Analysts at Sea-Intelligence suggested on Sunday that such moves could boost short-term demand for container shipping into the US, as importers might rush to bring in goods before new tariffs take effect. Over the medium to long term, they foresee a shift in trade patterns as importers adapt their sourcing strategies to minimise tariff impacts, implying a possible need for adjustments to shipping networks.
Jeremy Nixon, CEO of Japanese liner giant Ocean Network Express (ONE), commented at the Marine Money event in Singapore in September, that while some China-US trade might decline, other routes, such as China-Mexico, were seeing increased activity. Nixon explained that global trade patterns continued to evolve, with shipping needing to quickly adapt.
In the gas markets, broker SSY remarked that the outcome of the election could have significant consequences for LNG, potentially involving bans on future export projects or trade tariffs. SSY highlighted that Kamala Harris had recently shifted her stance on US fracking, indicating that electoral strategy could sometimes outweigh adherence to prior policies.
A recent report by broker BRS stated that China’s position as a leading importer of US LPG and LNG meant that any disruption could heavily impact LPG and LNG tanker markets.
At the Singapore edition of the Maritime CEO Forum in September, Mark Cameron, COO of Ardmore Shipping, discussed the implications of a potential Trump victory for tanker trades, suggesting it might lead to an end to the Ukraine conflict, a development that could dampen tanker demand. On the other hand, a Trump administration could take a more aggressive stance towards Iran, which Cameron viewed as favourable for tankers.

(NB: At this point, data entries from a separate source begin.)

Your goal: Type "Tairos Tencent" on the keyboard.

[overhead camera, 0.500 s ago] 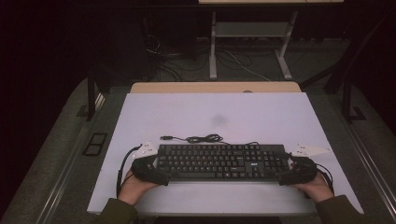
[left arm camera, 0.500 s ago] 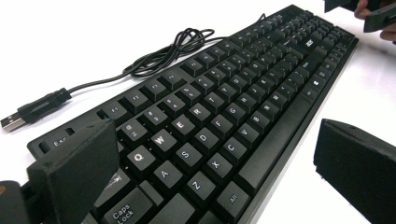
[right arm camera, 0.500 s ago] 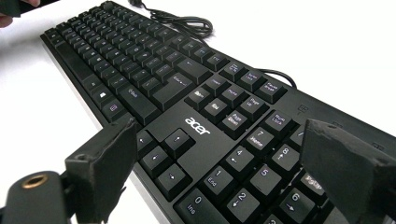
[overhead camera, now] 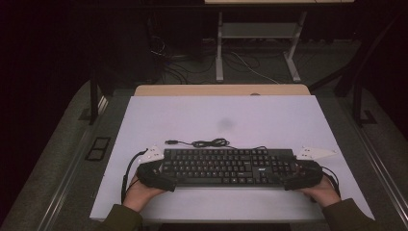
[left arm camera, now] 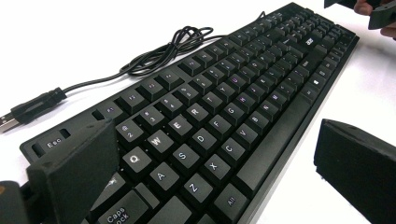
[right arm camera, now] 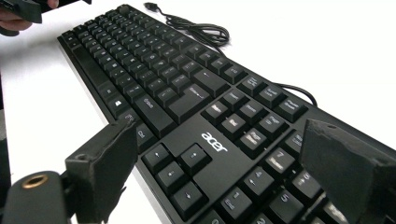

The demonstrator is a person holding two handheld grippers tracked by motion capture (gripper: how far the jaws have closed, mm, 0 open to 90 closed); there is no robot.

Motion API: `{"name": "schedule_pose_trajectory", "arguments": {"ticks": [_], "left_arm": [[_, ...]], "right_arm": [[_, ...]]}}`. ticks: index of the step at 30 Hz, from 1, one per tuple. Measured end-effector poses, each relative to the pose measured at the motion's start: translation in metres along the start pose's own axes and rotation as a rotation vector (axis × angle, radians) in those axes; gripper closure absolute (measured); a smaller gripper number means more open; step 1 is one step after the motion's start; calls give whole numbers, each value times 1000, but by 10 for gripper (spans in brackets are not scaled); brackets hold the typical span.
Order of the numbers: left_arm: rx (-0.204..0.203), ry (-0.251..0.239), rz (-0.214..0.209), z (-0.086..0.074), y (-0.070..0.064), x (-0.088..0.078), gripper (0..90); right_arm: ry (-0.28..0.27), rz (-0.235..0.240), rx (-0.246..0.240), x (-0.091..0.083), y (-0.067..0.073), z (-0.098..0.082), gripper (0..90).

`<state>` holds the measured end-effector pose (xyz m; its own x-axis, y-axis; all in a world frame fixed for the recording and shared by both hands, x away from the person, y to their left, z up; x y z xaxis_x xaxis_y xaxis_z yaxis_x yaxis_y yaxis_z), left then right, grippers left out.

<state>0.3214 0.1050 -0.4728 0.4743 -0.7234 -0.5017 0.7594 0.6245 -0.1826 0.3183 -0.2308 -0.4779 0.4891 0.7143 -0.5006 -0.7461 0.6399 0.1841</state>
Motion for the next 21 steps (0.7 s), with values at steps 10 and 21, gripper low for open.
{"name": "schedule_pose_trajectory", "arguments": {"ticks": [10,21], "left_arm": [[11,-1,-5,2,0,0,0],[10,-3,-14,3,-1,2,0]], "right_arm": [[-11,26,1,6,6,7,111],[-13,60,-5,16,15,15,112]]}}
Point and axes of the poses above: each handheld gripper's, and its own axes: x roughly forward along the jaws, z roughly out of its top, y roughly to its left, the point moved 9 cm from there along x, roughly forward along the jaws, and after that the axes turned 2 degrees about -y, right-handed, at the moved point
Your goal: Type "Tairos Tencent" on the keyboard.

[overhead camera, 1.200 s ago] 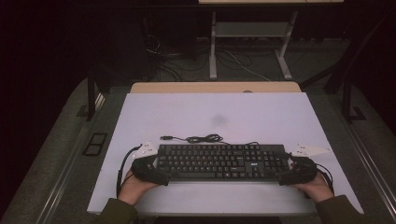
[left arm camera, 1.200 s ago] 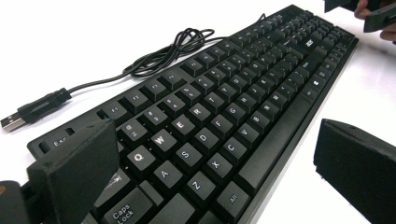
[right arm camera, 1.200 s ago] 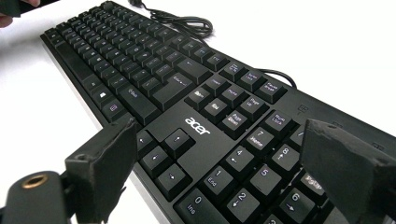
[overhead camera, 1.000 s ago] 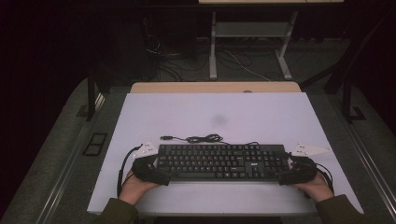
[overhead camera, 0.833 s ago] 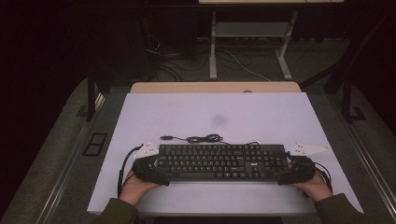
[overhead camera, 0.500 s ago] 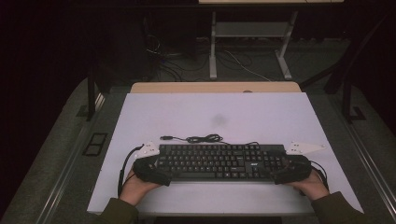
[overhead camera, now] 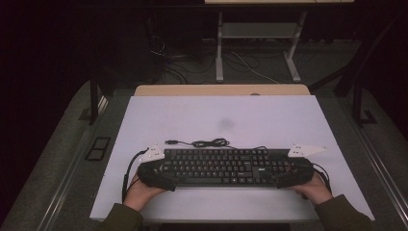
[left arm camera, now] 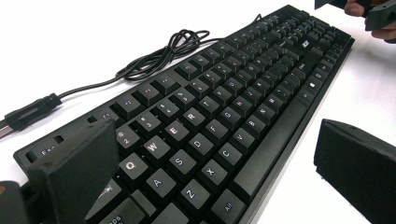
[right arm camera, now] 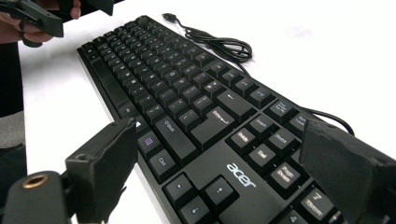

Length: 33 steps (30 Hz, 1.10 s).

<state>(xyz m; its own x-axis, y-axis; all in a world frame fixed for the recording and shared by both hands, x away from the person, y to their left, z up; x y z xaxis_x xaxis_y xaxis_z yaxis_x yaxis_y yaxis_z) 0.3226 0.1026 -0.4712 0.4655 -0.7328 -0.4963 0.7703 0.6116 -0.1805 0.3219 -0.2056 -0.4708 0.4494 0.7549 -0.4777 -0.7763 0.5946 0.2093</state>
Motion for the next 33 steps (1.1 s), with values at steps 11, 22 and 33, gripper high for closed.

Alan Hatton, CEO of Foreguard Shipping, noted that recent global instability had often benefited shipping, implying a similar trend might continue under Trump. Henrik Hartzell, a senior adviser to GSB Tankers, projected greater operational complexity if Trump were re-elected, anticipating escalated trade conflicts with China.
According to BRS analysis, Iranian crude and condensate exports recently reached 1.6 million barrels per day, a post-2018 peak. BRS expects that a Trump administration would swiftly tighten enforcement on Iran’s oil sector, targeting the network of grey tankers involved in its exports.
The dry bulk sector, the largest in shipping, faces risks from a possible US-China trade war. During Trump’s previous term, China reduced US grain imports, opting for Brazilian sources, which had limited net tonne-mile impact.
Data from Clarksons Platou Securities indicates that dry bulk cargoes, especially grain and steel products, were the most affected by the initial US-China trade war, followed by LNG and LPG. According to Clarksons, overall tonne-mile growth in shipping declined by 0.5% in both 2018 and 2019.
At the Geneva Dry conference, Trafigura’s chief economist Saad Rahim commented on the likelihood of continued stringent anti-China policies regardless of the election outcome. Rahim expressed concern about the emergence of two trade blocs, with Russia, Iran, India, and China on one side, and Europe, the US, and Latin America on the other.
Shamika Sirimanne, director of the UN’s Trade and Development division, noted that the tariff war since 2017 had reduced China-US trade, with China’s imports from the US down by 8%. She warned that reshaping supply chains based on geopolitical rather than economic considerations could lead to reduced efficiency and longer supply chains.
The car carrier industry is also closely watching today’s election results. The sector has recently enjoyed record profits under the Biden administration, with China exporting a significant number of electric vehicles. Trump has vowed to address this influx if re-elected.
A second Trump term could also have implications for shipping’s decarbonisation efforts. Sea-Intelligence analysts warned that ongoing work at the International Maritime Organization to establish new regulations and targets could stall, potentially shifting decarbonisation regulations to a regional rather than global level.
Summarising the outlook for shipping under a prospective second Trump administration, analysts at Hartland Shipping forecast increased volatility and uncertainty in shipping markets.